Translate function from R to rpy2


​Hi! I am using a package in R called stylo for stylometric purposes (basically Machine Learning for identification of literary authors based on lexical frequencies), but I am using it in Python using rpy2.

In R I would do following:

library(stylo)
cosine.delta = function(x){
        # z-scoring the input matrix of frequencies
        x = scale(x)
        # computing cosine dissimilarity
        y = as.dist( x %*% t(x) / (sqrt(rowSums(x^2) %*% t(rowSums(x^2)))) )
        # then, turning it into cosine similarity
        z = 1 - y
        # getting the results
        return(z)
    }
stylo(distance.measure="cosine.delta")

Now in Python I know how to call the library and the function stylo, but I don't know how to define the function cosine.delta. Any idea? I have tried things like this:

import rpy2.robjects as ro
R = ro.r
R.library("stylo")
cosinedelta = R.function(x){
        # z-scoring the input matrix of frequencies
        x = scale(x)
        # computing cosine dissimilarity
        y = as.dist( x %*% t(x) / (sqrt(rowSums(x^2) %*% t(rowSums(x^2)))) )
        # then, turning it into cosine similarity
        z = 1 - y
        # getting the results
        return(z)
}
R.stylo(distance.measure="cosinedelta")

It says that the { is invalid syntax. I have been trying different things (other types of brackets, using

from rpy2.robjects.packages import importr 
base = importr('base')) 

but nothing works I don't know much about neither R or rpy2 syntax...


Solution

  • You can run any R code through rpy2 simply by putting it in a big string, and passing that string as an argument into R(). For you, the following should work:

    import rpy2.robjects as ro
    R = ro.r
    R.library("stylo")
    R('''
        cosinedelta <- function(x){
            # z-scoring the input matrix of frequencies
            x = scale(x)
            # computing cosine dissimilarity
            y = as.dist( x %*% t(x) / (sqrt(rowSums(x^2) %*% t(rowSums(x^2)))) )
            # then, turning it into cosine similarity
            z = 1 - y
            # getting the results
            return(z)
        }
        ''')
    R('stylo(distance.measure=\"cosinedelta\")')
    

    This is basically just the R code (with cosinedelta instead of cosine.delta, not sure whether that matters), wrapped in ''' ''' to make it a multi-line string in python, and R( ) wrapped around that to execute it as R code.

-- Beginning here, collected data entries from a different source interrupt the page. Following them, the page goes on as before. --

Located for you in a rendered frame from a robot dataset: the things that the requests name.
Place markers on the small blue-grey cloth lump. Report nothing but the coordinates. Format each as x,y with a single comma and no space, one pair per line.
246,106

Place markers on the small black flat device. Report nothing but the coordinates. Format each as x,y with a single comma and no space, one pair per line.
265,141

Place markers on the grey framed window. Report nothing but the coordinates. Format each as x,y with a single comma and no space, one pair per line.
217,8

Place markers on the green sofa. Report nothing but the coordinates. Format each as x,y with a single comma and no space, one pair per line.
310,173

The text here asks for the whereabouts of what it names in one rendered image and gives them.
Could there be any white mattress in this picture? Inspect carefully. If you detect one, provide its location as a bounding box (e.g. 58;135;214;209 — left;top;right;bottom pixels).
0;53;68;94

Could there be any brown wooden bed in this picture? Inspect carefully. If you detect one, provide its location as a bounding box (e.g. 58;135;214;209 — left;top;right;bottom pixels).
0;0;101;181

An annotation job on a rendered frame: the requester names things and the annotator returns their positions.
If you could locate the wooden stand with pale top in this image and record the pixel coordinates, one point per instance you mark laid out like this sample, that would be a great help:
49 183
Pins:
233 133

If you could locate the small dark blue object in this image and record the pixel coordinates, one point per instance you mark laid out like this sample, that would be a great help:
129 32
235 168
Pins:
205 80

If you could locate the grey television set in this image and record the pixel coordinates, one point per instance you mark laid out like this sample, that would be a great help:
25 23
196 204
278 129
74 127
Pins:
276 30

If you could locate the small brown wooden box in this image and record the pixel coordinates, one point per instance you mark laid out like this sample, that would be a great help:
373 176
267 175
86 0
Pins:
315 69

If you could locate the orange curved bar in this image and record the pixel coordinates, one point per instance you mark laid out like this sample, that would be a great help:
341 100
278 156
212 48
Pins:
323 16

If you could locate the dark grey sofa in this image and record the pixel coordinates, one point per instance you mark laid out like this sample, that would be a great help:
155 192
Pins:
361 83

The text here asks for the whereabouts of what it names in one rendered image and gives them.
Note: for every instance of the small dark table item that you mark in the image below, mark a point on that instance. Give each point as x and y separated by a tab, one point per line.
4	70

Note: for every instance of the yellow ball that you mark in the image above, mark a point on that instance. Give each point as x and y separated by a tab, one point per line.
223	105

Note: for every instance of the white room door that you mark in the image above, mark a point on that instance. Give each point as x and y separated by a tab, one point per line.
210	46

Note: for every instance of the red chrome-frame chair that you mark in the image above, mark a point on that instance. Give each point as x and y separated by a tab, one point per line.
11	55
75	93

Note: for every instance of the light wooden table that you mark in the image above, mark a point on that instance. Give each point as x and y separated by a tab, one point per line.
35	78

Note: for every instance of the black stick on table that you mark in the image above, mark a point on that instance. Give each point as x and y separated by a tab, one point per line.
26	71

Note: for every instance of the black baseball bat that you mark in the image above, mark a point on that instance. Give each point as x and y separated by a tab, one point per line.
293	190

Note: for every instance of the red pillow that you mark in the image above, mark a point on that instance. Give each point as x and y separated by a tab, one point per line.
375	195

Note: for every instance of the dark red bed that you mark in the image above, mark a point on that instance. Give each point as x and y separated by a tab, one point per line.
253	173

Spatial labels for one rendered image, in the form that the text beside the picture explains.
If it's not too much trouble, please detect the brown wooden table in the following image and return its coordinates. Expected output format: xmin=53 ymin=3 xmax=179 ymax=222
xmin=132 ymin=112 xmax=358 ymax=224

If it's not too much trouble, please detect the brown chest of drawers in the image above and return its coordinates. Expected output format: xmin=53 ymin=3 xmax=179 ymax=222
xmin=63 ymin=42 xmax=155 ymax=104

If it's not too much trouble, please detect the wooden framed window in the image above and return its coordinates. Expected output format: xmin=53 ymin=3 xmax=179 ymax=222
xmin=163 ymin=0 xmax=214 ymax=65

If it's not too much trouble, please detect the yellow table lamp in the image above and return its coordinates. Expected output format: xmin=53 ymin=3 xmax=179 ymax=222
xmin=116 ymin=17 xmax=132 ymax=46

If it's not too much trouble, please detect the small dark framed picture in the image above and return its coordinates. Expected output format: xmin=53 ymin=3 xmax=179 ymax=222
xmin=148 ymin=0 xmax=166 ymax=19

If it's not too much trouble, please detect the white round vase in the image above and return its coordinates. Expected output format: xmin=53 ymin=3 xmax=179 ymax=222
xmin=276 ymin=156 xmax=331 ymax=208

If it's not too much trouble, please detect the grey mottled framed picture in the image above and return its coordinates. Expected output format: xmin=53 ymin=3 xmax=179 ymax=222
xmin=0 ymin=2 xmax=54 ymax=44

    The last line of code works in a similar way. To be safe, I put backslashes in front of the quotation markers that should be passed straight into R, to make sure that python doesn't try doing anything funny with them and just passes them into R as it should.

    For this answer I basically adapted an example in the documentation, it's probably useful to look through that yourself too.